8 MART 2013….CUMHURİYET,DEMOKRASİ, ÖZGÜRLÜK, ÇAĞDAŞLIK YOK EDİLİRKEN EN ÇOK KADIN HAKLARI KAYBOLUYOR

8 MART 2013….
CUMHURİYET,DEMOKRASİ, ÖZGÜRLÜK, ÇAĞDAŞLIK
YOK EDİLİRKEN EN ÇOK KADIN HAKLARI KAYBOLUYOR

TÜRK KADINI KADIN HAKLARI AÇISINDAN ,
DÜNYANIN EN İLERİ ÜLKELERİNDEN DAHA ÖNCE
YASALAR ÖNÜNDE EŞİTLİK HAKKINI ELDE ETMİŞTİR
VE TOPLUMSAL HAYATTA DA BU EŞİTLİK,
OLUMLU OLARAK KARŞILIĞINI BULMUŞTUR…

ÇOK PARTİLİ HAYATLA BİRLİKTE İKTİDARI
TERK EDEN KURUCU İKTİDARIN YERİNE
YÖNETİME GELEN SİYASİ İKTİDARLAR,
DAYANDIKLARI CUMHURİYET KARŞITI
ZEMİN SEBEBİYLE CUMHURİYET DEVRİMİNİN TÖRPÜLENMESİNE,
MEVZİ KAYBETMESİNE SEBEP OLMUŞLARDIR.

CUMHURİYET KAYBEDERKEN DEMOKRASİ,
ÖZGÜRLÜK , ÇAĞDAŞLIK KAYBETMEKTE
AMA EN ÇOK KADIN KAYBETMEKTEDİR..

8 MART DÜNYA KADINLAR GÜNÜ SEBEBİYLE,
KADINLARIMIZI CUMHURİYETİ, TÜRKİYE’ Yİ
SAVUNMAK İÇİN ÖNE ÇIKMAYA DAVET EDİYORUZ..

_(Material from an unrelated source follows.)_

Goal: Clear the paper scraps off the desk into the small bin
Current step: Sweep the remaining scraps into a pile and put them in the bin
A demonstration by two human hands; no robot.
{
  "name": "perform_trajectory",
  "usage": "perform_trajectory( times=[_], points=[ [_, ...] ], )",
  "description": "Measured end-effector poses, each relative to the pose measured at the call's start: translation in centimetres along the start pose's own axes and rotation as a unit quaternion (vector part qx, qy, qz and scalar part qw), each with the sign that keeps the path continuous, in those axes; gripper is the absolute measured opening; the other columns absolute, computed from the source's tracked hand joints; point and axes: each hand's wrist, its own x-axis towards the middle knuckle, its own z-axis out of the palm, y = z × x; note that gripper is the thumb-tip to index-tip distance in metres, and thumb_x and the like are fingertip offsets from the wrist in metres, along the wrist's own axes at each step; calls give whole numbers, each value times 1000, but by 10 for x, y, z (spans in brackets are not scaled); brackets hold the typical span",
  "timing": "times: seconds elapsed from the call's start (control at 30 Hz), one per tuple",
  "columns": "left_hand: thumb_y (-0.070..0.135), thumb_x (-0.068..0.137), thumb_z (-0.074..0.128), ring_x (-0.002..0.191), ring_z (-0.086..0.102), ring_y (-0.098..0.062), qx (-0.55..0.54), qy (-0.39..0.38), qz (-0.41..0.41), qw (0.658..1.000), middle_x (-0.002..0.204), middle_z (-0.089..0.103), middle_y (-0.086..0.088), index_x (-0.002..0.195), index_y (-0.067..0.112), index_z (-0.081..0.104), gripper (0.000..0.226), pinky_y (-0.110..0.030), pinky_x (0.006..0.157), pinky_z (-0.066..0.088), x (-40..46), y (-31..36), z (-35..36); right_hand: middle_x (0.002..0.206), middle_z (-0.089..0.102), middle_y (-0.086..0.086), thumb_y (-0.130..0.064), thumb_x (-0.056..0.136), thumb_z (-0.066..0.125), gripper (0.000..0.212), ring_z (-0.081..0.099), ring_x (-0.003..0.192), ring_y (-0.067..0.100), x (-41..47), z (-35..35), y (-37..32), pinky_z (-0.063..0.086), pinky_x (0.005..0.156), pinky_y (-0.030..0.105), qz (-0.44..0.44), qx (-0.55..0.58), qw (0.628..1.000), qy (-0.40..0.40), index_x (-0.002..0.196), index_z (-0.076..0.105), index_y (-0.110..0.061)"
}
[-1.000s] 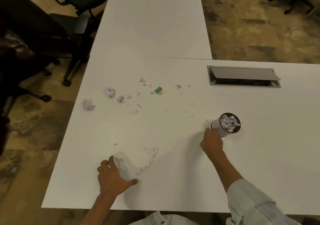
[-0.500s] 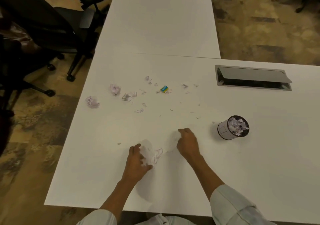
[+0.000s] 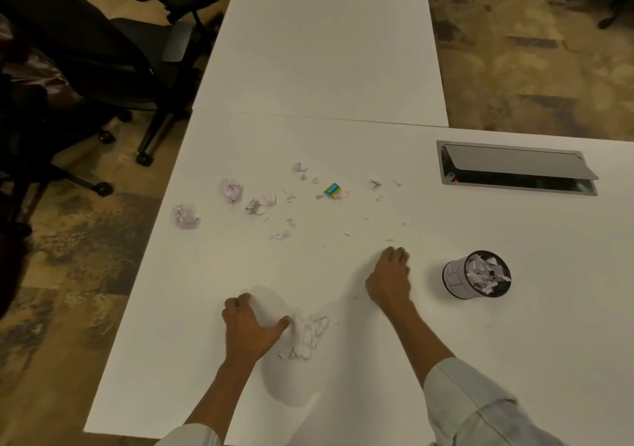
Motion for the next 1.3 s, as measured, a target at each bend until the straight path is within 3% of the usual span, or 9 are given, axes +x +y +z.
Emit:
perform_trajectory(
  times=[0.1, 0.2, 0.3, 0.4, 0.53, 0.8, 0.93, 1.17, 1.3],
  points=[
    [51, 58, 85, 115, 52, -27, -40, -35, 57, 997, 127, 42, -5, 132, 10, 42, 96, -38, 94, 51, 1, 20, 12, 161, 3, 19, -5, 87, 49, 77, 1, 149, 30, -23, 20, -28, 16, 121, 44, -108, 7, 993, -38, 151, 6, 0],
    [54, 59, 83, 117, 49, -24, -35, -6, 109, 993, 128, 44, -4, 133, 11, 43, 95, -38, 92, 52, 16, 35, 6, 162, 5, 10, -10, 86, 53, 80, 9, 149, 23, -31, 21, -31, 22, 119, 42, -202, 35, 977, -52, 153, 9, -8],
    [56, 56, 84, 125, 37, -34, 10, 61, 107, 992, 133, 40, -12, 134, 9, 42, 101, -49, 102, 42, 53, 37, -19, 161, 11, 10, -17, 87, 57, 75, 14, 147, 27, 7, -8, -18, 29, 115, 38, -160, 86, 983, -3, 151, 20, -9],
    [67, 53, 80, 138, 18, -41, 65, 88, 40, 993, 149, 24, -20, 144, 11, 30, 118, -57, 111, 26, 99, 30, -55, 160, 9, 18, -33, 93, 56, 75, 11, 146, 35, 64, -47, -6, 24, 116, 44, -94, 66, 993, 28, 151, 18, -4],
    [92, 45, 51, 148, -7, -42, 147, 75, -11, 986, 161, -3, -18, 153, 22, 3, 137, -60, 117, 7, 156, 18, -94, 160, 1, 20, -59, 91, 49, 88, 4, 147, 39, 129, -84, -6, 15, 117, 52, -47, 68, 996, 16, 153, 12, -9],
    [89, 41, 59, 147, -10, -42, 89, 36, -75, 993, 161, -9, -17, 152, 30, -3, 139, -62, 116, 8, 209, 27, -111, 146, 29, 19, -66, 88, 43, 75, 25, 132, 39, 176, -84, -43, 36, 103, 50, -38, 22, 999, 12, 143, 34, -16],
    [90, 47, 56, 149, -7, -37, 81, 28, -26, 996, 161, -4, -17, 152, 19, 0, 139, -54, 120, 5, 212, 38, -95, 133, 41, 17, -63, 88, 46, 67, 37, 119, 36, 160, -59, -67, 48, 90, 46, -95, 10, 991, 89, 130, 49, -10],
    [89, 58, 47, 149, 6, -36, 138, 50, 179, 973, 160, 13, -17, 151, 7, 16, 128, -50, 122, 8, 190, 71, -53, 118, 54, 8, -63, 88, 42, 63, 50, 101, 29, 119, -18, -105, 51, 72, 38, -288, -44, 949, 124, 122, 54, -11],
    [89, 50, 52, 148, 5, -40, 101, 108, 167, 975, 158, 14, -19, 150, 16, 21, 128, -55, 117, 10, 210, 78, -70, 128, 53, 13, -59, 87, 48, 63, 50, 112, 33, 151, -38, -137, 54, 77, 43, -291, -6, 943, 159, 125, 53, -9]
  ],
)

ONUR ÖYMEN’İN ATATÜRK ZAMANINDAN
BUGÜNE GELİRKEN HAFIZALARIMIZI TAZELEYEN UYARISININ OLDUĞU
8 MART DÜNYA KADINLAR GÜNÜ AÇIKLAMASINI SUNUYORUZ..

***

8 Mart Dünya Emekçi Kadınlar Gününde bir yandan Cumhuriyetin kadın hakları konusundaki kazanımlarını bir yandan da Türk kadınının bugün dünya kadınları arasındaki yerini değerlendirmemiz gerekiyor.

Atatürk, Cumhuriyetin ilanından 9 ay önce, Şubat 1923’te şöyle diyordu: “ Bizim sosyal toplumumuzun başarısızlığının sebebi kadınlara karşı gösterdiğimiz ilgisizlikten ileri gelmektedir… Bir sosyal toplumun bir organı faaliyette bulunurken diğer bir organı işlemese o sosyal toplum felçlidir “ demişti.

30 Mart 1923’te de basına verdiği bir demeçte de şöyle diyordu: “İnsan topluluğu kadın ve erkek denilen iki cins insandan oluşur. Kabil midir bu kütlenin bir parçasını ilerletelim, öbürünü ihmal edelim de kitlenin bütünü ilerleyebilsin. Mümkün müdür bir cismin yarısı toprağa bağlı kaldıkça öbür yarısı göklere yükselsin” .

18 Nisan 1935’te İstanbul’da toplanan ilk Milletlerarası Kadın Kongresinde konuşan Atatürk şunları söylemişti: “Ben muhterem hanımlarımızın Avrupa kadınlarının aşağısında kalmayacak, aksine pek çok yönden onların üstüne çıkacak şekilde, ışıkla, bilgi ve kültürle donanacaklarından asla şüphe etmeyenlerdenim.”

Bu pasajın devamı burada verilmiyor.